Mayernik, M. S., Callaghan, S., Leigh, R., Tedds, J., & Worley, S. (2015). Peer Review of Datasets: When, Why, and How. Bulletin of the American Meteorological Society, 96(2), 191–201. https://doi.org/10.1175/BAMS-D-13-00083.1
Pipino, L. L., Lee, Y. W., & Wang, R. Y. (2002). Data quality assessment. Communications of the ACM, 45(4), 211–218. https://doi.org/10.1145/505248.506010

Supplementary Materials and Codebooks

Supplementary Materials and codebooks contain information which helps interpret the dataset.

Codebooks (aka supplementary materials or documentation) should (but don't always!) include:

  1. Description of the study: who did it, why they did it, how they did it.
  2. Sampling information: what was the population studied, how was the sample drawn, what was the response rate.
  3. Technical information about the dataset files: number of observations, record length, number of records per observation, etc.
  4. Structure of the data within the file: e.g., one big table, multiple tables connected by shared values, tables nested within other tables, etc.
  5. Details about the data: columns in which specific variables can be found, whether they are numeric, alphanumeric, etc.
  6. Text of the questions and possible responses (if applicable): some even have how many people responded a particular way.

Much of the content in this box was adapted with permission from Princeton University's  How to Use a Codebook webpage.

Codebooks - Examples

An example of short prose sections within a codebook providing information about what the dataset was used for and citation information for the publication which uses that data.

An example of a codebook providing information about what the dataset was used for and citation information for the publication which uses that data.

 

Leon-Moreta, Agustin.

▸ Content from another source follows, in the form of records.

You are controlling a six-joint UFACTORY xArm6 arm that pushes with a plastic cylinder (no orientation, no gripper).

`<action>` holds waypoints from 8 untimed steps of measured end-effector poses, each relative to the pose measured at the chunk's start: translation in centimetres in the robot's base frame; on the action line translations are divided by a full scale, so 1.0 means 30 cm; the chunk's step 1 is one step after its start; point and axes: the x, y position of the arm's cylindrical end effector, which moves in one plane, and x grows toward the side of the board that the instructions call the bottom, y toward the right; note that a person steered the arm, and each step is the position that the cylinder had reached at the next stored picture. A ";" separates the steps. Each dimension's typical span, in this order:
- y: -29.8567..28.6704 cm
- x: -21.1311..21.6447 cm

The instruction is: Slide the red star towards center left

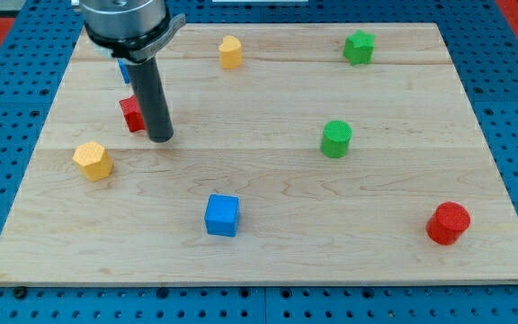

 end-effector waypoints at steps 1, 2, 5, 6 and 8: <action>-0.115 -0.064; -0.158 -0.133; -0.056 -0.110; 0.043 -0.156; 0.052 -0.268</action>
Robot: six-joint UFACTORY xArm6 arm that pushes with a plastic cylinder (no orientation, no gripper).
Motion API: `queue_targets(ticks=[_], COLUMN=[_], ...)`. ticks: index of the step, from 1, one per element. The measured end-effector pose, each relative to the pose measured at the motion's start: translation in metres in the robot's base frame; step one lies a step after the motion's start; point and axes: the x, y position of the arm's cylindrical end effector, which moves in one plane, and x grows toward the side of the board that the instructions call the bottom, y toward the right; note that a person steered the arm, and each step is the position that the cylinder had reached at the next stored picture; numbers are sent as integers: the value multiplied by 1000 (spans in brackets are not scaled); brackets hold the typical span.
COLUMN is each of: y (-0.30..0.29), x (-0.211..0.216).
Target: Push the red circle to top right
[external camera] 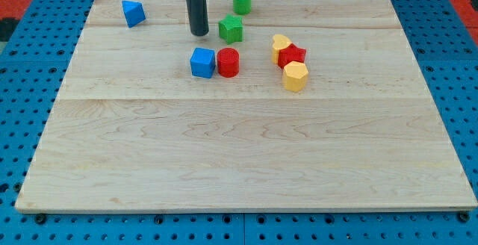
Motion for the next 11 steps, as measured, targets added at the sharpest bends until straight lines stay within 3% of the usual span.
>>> queue_targets(ticks=[1, 2, 4, 5, 6, 7, 8, 9, 10, 11], y=[22, 29, 71, 132, 183, 171, 122, 103, 153, 212], x=[76, 120, 28, 6, -5, 8, 9, -13, -39, -39])
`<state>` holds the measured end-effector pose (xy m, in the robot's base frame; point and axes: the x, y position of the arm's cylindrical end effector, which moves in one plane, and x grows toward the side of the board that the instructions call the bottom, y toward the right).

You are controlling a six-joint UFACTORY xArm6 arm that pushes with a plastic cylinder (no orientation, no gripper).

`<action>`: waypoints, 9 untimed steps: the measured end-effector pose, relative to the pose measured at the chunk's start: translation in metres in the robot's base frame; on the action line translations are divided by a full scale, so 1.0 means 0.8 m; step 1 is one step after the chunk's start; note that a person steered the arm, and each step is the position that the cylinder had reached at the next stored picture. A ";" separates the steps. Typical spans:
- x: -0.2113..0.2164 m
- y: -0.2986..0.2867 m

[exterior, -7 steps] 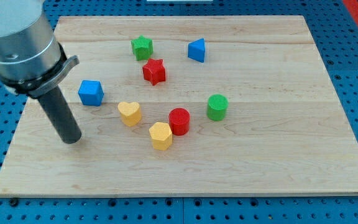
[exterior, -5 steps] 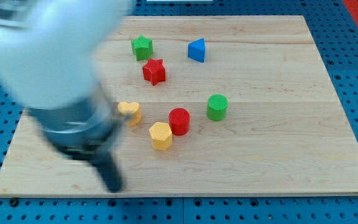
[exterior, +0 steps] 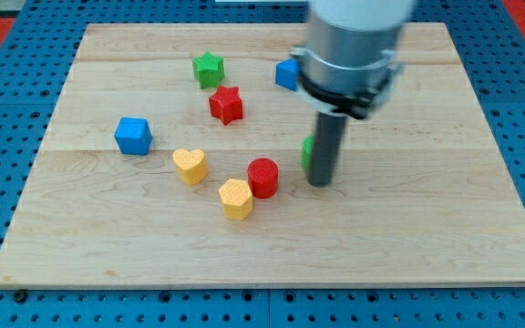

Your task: Slide the green circle into the red star

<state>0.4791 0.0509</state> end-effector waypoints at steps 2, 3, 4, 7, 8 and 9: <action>0.018 0.108; -0.042 0.110; -0.108 0.094; -0.067 0.001; -0.062 0.008; -0.058 -0.024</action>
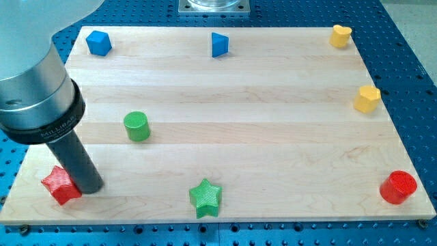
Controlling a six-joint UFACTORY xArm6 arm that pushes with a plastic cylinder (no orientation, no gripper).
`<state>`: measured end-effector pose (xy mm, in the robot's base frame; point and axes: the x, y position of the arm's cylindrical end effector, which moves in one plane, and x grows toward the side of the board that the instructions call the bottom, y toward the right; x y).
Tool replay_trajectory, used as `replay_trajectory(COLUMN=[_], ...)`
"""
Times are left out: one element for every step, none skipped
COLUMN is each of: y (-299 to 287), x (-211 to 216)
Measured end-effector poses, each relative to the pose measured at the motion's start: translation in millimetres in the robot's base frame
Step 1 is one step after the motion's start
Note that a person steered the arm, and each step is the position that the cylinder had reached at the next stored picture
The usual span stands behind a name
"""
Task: Place the green circle at the center left side of the board
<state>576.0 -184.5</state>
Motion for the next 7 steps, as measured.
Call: replay_trajectory(y=[-3.5, 49.9, 80.9, 80.8, 66.9, 51.9, 45.9], x=[0.0, -14.6, -35.9, -46.0, -94.1, -123.3, -123.5])
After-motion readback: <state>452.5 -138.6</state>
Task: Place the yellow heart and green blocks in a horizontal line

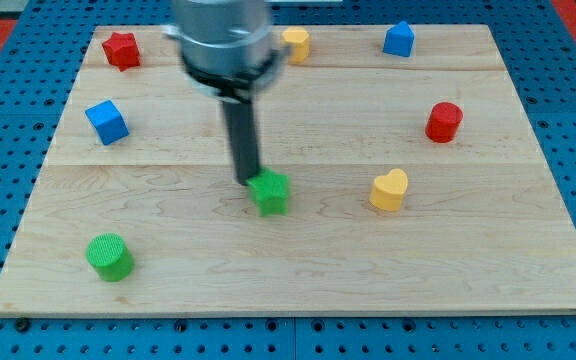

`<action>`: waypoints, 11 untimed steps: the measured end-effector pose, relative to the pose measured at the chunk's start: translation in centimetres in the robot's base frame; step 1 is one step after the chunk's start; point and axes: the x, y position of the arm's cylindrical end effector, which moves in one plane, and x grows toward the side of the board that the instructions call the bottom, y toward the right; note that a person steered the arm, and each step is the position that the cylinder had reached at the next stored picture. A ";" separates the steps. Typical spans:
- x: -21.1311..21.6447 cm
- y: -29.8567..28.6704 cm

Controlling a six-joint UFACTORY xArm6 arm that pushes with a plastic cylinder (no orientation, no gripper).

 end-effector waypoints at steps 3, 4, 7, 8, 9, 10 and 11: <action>-2.3 3.1; -0.8 12.4; -0.7 22.4; 0.8 14.4; 5.0 15.7; 5.9 17.9; 8.9 17.0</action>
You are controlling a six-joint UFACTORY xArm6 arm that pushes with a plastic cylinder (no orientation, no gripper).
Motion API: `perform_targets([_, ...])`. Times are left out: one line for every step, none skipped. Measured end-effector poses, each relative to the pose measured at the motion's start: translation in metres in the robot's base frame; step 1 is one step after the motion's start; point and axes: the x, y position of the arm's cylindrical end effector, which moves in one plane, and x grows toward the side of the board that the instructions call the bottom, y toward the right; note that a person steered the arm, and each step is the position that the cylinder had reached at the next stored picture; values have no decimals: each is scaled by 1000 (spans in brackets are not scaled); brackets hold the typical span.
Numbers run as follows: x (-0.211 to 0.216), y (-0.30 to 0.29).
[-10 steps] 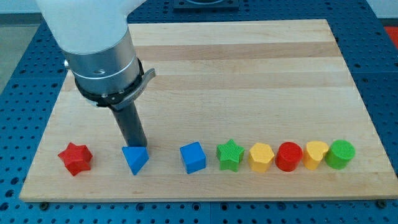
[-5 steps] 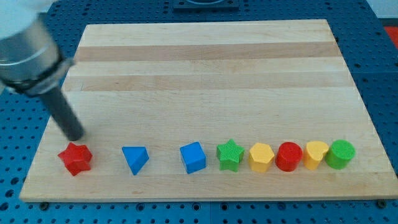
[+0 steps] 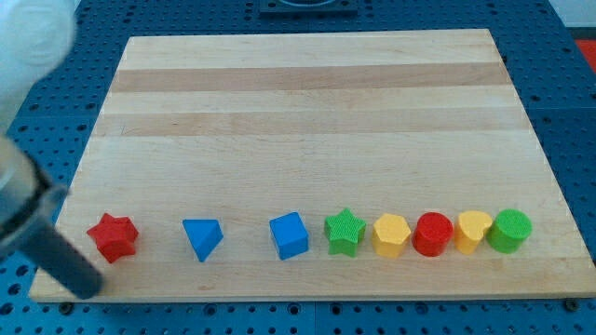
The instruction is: Move your arm closer to green star
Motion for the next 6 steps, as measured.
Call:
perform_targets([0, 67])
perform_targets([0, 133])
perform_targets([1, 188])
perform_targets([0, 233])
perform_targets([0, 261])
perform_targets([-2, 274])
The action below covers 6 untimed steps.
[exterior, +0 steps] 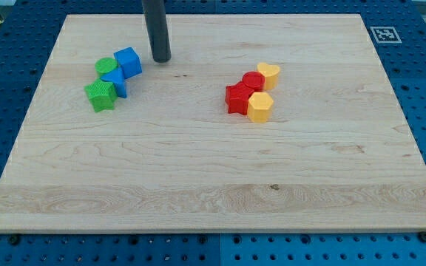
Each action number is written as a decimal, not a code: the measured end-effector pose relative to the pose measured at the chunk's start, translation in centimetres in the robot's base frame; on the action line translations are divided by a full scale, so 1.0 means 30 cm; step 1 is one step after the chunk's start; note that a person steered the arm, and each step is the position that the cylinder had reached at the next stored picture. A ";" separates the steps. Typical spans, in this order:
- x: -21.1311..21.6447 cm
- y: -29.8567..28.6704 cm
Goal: Move the blue cube into the green circle
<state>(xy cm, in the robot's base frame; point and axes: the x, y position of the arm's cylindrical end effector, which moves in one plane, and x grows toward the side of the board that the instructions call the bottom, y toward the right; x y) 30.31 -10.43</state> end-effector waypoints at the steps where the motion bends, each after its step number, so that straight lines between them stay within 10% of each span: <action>1: -0.012 -0.080; 6: 0.053 -0.190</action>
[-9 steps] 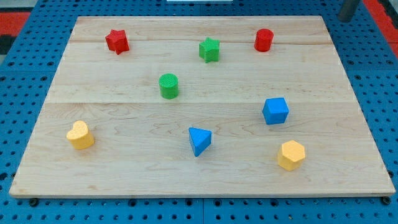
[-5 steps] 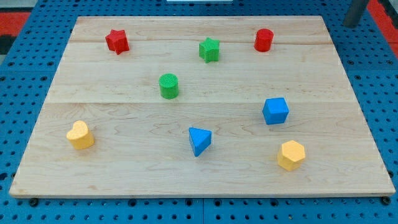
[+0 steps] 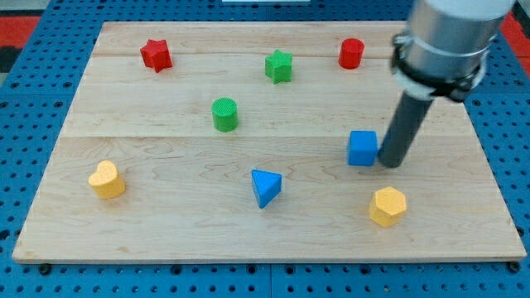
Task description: Move the blue cube to the left side slightly
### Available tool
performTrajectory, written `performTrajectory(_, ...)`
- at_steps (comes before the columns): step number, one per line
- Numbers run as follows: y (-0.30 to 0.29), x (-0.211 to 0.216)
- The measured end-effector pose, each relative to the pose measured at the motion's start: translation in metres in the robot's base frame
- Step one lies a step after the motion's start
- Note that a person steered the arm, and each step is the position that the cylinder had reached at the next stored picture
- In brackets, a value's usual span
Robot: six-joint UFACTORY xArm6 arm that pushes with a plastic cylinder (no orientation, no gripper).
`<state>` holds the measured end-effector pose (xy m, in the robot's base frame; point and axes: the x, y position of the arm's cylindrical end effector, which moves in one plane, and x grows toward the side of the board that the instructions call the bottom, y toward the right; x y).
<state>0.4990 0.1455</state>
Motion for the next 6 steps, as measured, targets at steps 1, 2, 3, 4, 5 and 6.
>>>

Municipal Incorporation in the United States. Ann Arbor, MI: Inter-university Consortium for Political and Social Research [distributor], 2018-07-22. https://doi.org/10.3886/E100977V3

An example of short prose sections within a codebook explaining the methodology for one type variable in the dataset and providing relevant citations.

An example of a codebook explaining the methodology for one type of variable in the dataset, "International trade flows and gravity variables", and providing relevant citations.

 

Head, Keith, and Mayer, Thierry. Data and code for: “The United States of Europe: A gravity model evaluation of the four freedoms.” Nashville, TN: American Economic Association [publisher], 2021. Ann Arbor, MI: Inter-university Consortium for Political and Social Research [distributor], 2021-05-03. https://doi.org/10.3886/E133281V1

An example of short prose sections within a codebook providing information about how variables are formatted and calculated.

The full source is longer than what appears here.